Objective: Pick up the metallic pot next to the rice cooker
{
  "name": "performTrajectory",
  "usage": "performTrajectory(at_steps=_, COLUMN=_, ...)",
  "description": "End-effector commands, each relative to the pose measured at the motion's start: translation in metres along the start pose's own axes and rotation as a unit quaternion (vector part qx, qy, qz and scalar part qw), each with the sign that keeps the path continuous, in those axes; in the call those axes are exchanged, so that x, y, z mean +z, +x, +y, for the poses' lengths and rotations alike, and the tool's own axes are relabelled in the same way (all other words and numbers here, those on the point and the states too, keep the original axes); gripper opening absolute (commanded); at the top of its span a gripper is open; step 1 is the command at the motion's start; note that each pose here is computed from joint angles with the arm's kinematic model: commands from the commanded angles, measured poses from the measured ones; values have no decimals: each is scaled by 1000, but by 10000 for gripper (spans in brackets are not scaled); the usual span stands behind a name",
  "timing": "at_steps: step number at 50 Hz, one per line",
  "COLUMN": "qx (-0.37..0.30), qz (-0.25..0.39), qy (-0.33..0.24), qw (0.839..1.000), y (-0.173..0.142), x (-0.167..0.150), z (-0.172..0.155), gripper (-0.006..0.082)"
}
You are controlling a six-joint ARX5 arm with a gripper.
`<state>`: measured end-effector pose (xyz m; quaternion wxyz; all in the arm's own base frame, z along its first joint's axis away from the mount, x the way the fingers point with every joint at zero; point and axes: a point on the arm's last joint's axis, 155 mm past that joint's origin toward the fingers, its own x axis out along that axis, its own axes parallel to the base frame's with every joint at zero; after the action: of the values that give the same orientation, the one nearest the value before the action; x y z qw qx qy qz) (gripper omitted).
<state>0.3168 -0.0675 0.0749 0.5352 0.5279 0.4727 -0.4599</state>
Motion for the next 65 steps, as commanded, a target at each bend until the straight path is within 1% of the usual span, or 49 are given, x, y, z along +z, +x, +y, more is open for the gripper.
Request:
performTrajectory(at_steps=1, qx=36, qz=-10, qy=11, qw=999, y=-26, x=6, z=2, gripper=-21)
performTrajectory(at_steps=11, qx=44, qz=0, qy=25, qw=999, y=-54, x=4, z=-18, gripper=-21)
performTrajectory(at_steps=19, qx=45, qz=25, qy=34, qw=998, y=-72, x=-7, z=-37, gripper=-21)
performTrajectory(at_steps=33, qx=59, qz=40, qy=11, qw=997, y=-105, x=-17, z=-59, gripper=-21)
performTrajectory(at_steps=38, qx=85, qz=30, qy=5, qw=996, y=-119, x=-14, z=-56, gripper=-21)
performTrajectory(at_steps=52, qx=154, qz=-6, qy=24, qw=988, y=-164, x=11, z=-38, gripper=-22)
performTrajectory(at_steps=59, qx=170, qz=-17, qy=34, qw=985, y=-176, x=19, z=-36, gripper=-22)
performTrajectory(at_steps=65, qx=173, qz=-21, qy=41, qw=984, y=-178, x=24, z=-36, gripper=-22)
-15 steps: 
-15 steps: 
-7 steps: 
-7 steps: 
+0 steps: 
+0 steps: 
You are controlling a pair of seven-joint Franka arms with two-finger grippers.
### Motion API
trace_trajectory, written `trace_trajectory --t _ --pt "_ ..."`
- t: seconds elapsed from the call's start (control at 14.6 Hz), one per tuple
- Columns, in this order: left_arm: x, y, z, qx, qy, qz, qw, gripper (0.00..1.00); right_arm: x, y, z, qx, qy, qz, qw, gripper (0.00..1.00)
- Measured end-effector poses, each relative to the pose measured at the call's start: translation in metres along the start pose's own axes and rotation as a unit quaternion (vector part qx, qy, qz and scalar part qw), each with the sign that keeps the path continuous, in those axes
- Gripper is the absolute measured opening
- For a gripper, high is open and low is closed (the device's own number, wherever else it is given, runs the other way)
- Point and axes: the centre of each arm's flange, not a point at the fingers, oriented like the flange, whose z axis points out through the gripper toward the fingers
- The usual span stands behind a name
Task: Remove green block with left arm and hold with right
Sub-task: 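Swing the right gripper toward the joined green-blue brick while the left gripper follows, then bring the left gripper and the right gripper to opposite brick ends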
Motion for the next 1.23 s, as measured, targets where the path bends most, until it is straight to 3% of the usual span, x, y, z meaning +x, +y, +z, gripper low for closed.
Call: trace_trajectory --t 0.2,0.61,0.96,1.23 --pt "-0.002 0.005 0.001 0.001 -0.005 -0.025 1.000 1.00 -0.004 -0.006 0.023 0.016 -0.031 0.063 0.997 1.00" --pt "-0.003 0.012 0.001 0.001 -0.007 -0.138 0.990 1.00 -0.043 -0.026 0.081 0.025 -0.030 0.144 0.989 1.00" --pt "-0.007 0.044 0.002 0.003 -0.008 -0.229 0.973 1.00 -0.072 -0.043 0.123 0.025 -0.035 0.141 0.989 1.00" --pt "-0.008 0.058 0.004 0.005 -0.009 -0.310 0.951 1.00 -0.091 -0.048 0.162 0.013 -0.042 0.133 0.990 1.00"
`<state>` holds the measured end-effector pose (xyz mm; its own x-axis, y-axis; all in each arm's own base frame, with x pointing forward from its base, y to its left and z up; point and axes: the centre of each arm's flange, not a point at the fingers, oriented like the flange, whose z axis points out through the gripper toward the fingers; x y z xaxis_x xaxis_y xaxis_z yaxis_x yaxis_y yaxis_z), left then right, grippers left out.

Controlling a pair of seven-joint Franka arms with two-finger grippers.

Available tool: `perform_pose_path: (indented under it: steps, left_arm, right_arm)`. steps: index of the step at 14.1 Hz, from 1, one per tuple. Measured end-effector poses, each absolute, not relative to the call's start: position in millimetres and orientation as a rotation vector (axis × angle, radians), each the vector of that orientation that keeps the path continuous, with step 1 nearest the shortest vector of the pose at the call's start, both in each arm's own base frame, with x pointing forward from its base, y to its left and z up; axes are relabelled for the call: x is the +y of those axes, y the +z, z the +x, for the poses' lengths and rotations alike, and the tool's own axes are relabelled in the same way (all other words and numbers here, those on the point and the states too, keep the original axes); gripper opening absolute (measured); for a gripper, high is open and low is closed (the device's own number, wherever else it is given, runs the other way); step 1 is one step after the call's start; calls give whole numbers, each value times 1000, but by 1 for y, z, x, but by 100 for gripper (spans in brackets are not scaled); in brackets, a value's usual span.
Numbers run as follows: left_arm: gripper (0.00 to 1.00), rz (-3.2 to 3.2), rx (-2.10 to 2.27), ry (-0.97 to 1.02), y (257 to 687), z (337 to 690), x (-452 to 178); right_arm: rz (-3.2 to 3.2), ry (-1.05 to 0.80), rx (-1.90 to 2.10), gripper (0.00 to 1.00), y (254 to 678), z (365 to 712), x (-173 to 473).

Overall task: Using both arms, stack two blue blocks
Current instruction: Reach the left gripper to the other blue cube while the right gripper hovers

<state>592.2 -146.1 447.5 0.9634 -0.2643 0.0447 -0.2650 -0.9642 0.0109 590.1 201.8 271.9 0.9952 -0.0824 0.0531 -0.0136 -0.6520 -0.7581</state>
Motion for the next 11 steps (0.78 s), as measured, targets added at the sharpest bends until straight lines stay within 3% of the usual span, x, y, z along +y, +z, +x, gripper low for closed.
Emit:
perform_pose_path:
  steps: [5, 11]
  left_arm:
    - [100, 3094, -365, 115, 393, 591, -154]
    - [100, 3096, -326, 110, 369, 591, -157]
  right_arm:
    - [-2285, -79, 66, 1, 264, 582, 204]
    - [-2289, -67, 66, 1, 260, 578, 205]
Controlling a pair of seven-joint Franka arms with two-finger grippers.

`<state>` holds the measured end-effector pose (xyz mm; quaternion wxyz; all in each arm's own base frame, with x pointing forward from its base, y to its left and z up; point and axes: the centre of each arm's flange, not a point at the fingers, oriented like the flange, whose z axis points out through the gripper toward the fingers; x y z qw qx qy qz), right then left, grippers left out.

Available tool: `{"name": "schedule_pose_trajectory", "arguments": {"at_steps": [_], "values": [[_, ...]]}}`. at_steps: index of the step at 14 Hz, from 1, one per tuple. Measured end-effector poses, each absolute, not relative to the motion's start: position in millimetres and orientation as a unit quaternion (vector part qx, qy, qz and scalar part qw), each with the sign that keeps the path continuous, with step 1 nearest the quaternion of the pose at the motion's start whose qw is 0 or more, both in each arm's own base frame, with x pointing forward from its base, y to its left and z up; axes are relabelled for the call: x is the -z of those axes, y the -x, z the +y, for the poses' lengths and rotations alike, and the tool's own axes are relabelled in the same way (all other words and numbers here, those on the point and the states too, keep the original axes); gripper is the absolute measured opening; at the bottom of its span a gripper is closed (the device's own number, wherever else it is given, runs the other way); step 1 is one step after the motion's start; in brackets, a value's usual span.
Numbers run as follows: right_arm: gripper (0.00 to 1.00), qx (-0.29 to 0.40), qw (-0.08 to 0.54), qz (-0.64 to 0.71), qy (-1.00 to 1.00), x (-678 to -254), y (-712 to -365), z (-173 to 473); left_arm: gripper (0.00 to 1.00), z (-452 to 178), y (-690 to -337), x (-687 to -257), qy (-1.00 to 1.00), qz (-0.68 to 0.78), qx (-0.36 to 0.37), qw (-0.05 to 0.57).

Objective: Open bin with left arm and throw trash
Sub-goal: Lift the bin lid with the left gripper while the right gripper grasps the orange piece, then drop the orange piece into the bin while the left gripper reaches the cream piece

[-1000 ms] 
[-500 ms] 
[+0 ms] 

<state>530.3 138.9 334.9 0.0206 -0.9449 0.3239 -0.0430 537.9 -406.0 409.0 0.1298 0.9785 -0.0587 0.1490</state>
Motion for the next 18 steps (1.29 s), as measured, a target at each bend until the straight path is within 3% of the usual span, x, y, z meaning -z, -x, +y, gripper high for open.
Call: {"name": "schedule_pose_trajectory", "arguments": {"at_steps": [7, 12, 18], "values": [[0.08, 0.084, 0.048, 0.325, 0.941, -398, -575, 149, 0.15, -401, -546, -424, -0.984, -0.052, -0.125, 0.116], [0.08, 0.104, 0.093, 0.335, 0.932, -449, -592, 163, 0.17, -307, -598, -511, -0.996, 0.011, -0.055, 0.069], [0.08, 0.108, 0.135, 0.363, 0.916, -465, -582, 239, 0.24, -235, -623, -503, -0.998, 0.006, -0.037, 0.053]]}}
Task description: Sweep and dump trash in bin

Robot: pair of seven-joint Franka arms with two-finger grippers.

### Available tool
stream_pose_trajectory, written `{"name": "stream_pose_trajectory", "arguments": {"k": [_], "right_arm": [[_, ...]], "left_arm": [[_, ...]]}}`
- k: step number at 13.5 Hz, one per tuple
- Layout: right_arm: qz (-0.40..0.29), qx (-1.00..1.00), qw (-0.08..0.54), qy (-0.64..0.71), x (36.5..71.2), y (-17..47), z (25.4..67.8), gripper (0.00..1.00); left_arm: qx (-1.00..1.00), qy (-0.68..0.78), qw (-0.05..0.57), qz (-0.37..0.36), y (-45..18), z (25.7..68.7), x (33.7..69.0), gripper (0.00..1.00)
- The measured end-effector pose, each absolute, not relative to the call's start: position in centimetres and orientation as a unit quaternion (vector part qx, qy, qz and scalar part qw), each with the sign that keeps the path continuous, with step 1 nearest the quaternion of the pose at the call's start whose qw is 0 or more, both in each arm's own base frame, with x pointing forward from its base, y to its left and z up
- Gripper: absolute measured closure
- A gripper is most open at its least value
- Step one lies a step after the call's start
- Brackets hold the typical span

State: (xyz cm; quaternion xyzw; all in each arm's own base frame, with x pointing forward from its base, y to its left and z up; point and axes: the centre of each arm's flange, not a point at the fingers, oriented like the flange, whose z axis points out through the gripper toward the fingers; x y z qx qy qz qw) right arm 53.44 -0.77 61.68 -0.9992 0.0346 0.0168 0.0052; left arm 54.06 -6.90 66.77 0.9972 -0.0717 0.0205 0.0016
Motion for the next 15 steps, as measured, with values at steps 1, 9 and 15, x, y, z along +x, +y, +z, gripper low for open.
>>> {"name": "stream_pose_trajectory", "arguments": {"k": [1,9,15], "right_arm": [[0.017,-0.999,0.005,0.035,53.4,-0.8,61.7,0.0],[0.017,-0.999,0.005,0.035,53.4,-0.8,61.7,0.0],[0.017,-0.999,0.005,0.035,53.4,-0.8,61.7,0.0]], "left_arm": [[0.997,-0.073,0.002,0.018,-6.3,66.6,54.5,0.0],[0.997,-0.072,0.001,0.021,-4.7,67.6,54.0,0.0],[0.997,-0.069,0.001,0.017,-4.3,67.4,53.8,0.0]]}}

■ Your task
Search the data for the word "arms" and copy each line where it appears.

■ Result for this exercise
You are controlling a pair of seven-joint Franka arms with two-finger grippers.
Controlling a pair of seven-joint Franka arms with two-finger grippers.
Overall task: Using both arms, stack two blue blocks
Controlling a pair of seven-joint Franka arms with two-finger grippers.
Robot: pair of seven-joint Franka arms with two-finger grippers.

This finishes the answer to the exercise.